Court is back in session and first in the dock is jolly 1988 sci-fi romantic comedy “My Stepmother Is An Alien”.
When a Klystron tube experiment conducted by Dr Steven Mills (Dan Aykroyd) runs out of control and sends a radar beam to a distant galaxy, the inhabitants send Celeste (Kim Basinger) on a secret mission to discover the source of the beam and reverse its effects.
A high concept comedy where the high likely refers to the condition of the production team rather than loftiness, it’s hard to believe this throwaway, frothy sci-fi comedy started out life envisioned by its original writer, Jerico, as a dark allegory about child abuse. Can you imagine the writers’ room as Frank Galati, Richard Benner, Susan Rice, Herschel Weingrod and Timothy Harris, Paul Rudnick, Debra Frank, Carl Sautter and Jonathan Reynolds rewrote and rewrote until the bleak child abuse allegory became a springboard for Kim Basinger to sing the theme tune from “Popeye”, Dan Aykroyd to impersonate Jimmy Durante and Jon Lovitz to hone his lecherous oddball schtick?
There’s plenty of comic potential in the alien ‘fish out of water’ scenario and Kim Basinger is good value for all the crazy things the script asks her to do. Celeste’s gradual seduction by the human experience is well played and, as you’d expect from an 80s comedy, quite bawdy for a PG-rated movie.
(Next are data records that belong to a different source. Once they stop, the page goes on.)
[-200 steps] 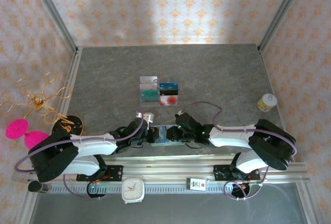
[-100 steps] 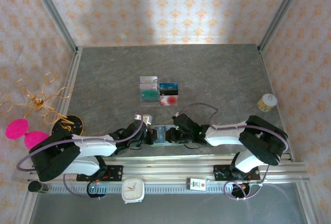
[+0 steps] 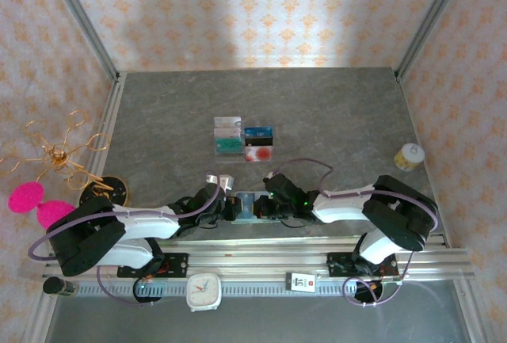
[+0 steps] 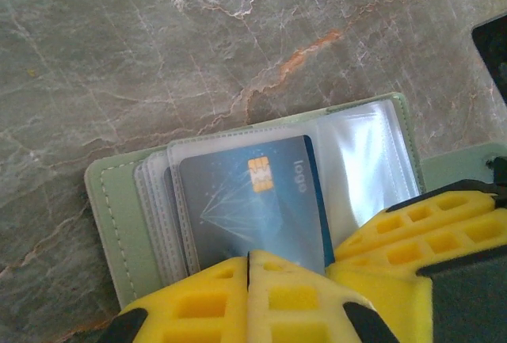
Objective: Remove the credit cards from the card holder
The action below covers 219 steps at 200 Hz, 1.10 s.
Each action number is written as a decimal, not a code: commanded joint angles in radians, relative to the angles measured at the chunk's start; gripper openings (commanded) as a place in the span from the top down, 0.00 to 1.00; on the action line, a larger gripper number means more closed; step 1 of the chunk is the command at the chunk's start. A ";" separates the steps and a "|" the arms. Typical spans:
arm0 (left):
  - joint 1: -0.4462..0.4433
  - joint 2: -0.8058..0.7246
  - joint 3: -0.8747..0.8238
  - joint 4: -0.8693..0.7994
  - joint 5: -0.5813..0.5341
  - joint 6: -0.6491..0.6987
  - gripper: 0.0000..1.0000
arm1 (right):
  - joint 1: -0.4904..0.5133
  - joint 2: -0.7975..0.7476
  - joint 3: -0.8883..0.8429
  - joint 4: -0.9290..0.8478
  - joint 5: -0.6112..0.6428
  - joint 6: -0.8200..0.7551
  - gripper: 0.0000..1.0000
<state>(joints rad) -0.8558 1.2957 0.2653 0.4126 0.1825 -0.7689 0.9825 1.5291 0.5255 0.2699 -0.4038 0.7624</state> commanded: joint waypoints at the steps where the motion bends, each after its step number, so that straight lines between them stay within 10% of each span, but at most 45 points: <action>1: -0.002 -0.002 -0.010 -0.015 0.000 -0.004 1.00 | 0.004 -0.019 0.003 -0.015 0.042 0.011 1.00; 97: 0.021 -0.069 -0.009 -0.036 0.018 0.012 1.00 | 0.001 -0.116 -0.051 -0.126 0.144 0.044 1.00; 142: 0.000 -0.133 0.035 -0.037 0.036 0.019 1.00 | -0.001 -0.174 -0.029 -0.166 0.175 -0.006 0.74; 219: -0.012 0.042 0.064 0.033 0.058 0.023 1.00 | -0.066 -0.145 0.019 -0.186 0.117 -0.113 0.72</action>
<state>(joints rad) -0.8642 1.3285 0.3027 0.4328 0.2462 -0.7609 0.9325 1.3548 0.5091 0.1120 -0.2806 0.6994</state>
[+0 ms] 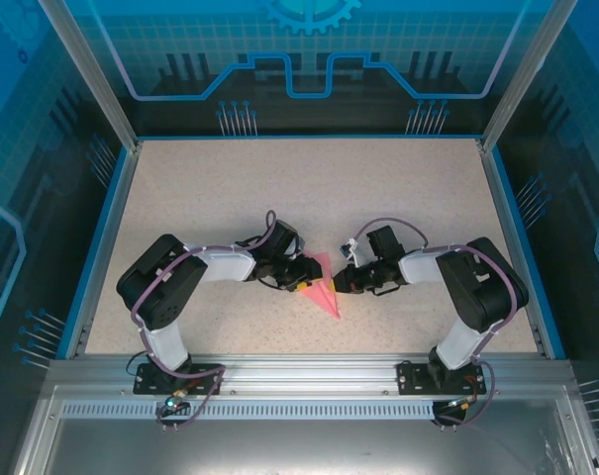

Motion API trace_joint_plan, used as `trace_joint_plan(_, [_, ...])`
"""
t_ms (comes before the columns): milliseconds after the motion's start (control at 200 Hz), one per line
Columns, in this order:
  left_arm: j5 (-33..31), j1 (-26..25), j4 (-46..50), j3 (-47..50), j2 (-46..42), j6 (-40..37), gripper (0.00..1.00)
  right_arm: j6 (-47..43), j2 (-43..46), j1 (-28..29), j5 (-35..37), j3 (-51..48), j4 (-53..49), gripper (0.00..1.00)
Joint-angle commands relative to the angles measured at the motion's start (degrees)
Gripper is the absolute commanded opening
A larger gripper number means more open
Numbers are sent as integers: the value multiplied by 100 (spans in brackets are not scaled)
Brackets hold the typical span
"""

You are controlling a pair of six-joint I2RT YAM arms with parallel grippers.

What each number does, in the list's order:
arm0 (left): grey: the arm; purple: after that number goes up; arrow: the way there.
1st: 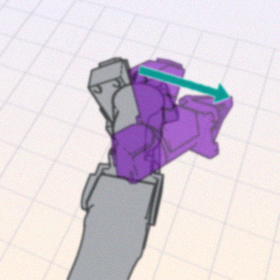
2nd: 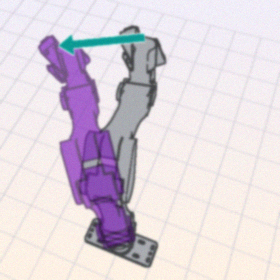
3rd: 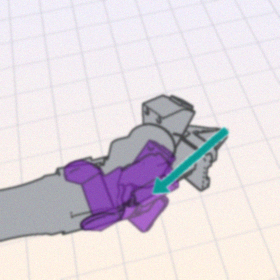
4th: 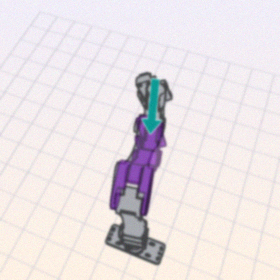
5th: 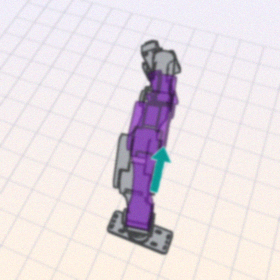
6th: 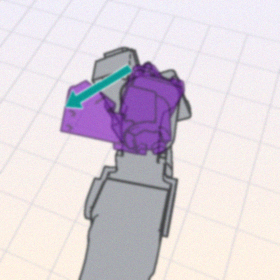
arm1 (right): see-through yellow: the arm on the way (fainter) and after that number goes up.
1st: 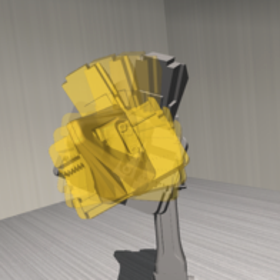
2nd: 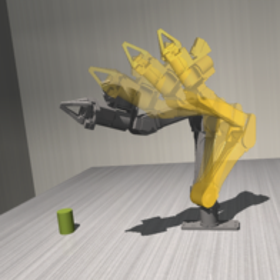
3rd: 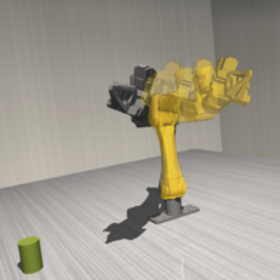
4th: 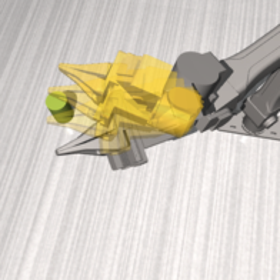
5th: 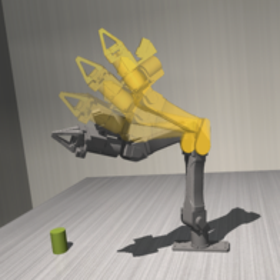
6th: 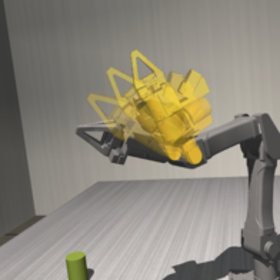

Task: Fold a paper plane with a square sheet of paper (fold left side to right side)
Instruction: Fourth fold the wing at the center of the table.

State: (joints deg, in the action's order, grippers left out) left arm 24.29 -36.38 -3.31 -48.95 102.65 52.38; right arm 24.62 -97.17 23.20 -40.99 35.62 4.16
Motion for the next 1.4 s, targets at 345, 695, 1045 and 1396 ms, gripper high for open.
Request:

Celeste isn’t alone on her secret mission on Earth, she’s accompanied by a sinister sidekick (voiced by Ann Prentiss) who manifests as a phallic eyeball who rises from Celeste’s handbag to dispense witheringly acerbic observations and remind Celeste to keep on mission. Still, it’s nice to see the dianoga finally getting some work after being typecast in “Star Wars”. Aside from its big name stars, the film is also notable for ‘introducing’ Alyson Hannigan and, with remarkable foresight, first pairing her with a very young Seth Green ten years before “Buffy The Vampire Slayer” would bring them together again. It even has the blink-and-you’ll-miss-it feature debut of Juliette Lewis.
The erosion of Celeste’s focus on her mission is the face of so many human sensations and experiences suggests you could make an admittedly tenuous case that Jonathan Glazer’s “Under The Skin” is a dark, existential reimagining of “My Stepmother Is An Alien”, but while you were busy doing that, you’d miss just how much silly fun this all is.
This movie came out when I was in my early to mid-teens and it probably doesn’t harm its nostalgic appeal that I had a massive crush on Kim Basinger at the time (who didn’t?) plus Aykroyd was gently starting his descent from his decade-long heyday but his role as a goofy scientist kind of evokes fond memories of Ray Stanz. The heavy referencing of Jimmy Durante might have sailed over my head at the time but the awareness it created has remained with me ever since. “My Stepmother Is An Alien” is a real cosy, comfort movie for me, taking me back to carefree Saturday afternoons at the local two screen ABC cinema when daft jokes and cheesy special effects were all I ever wanted.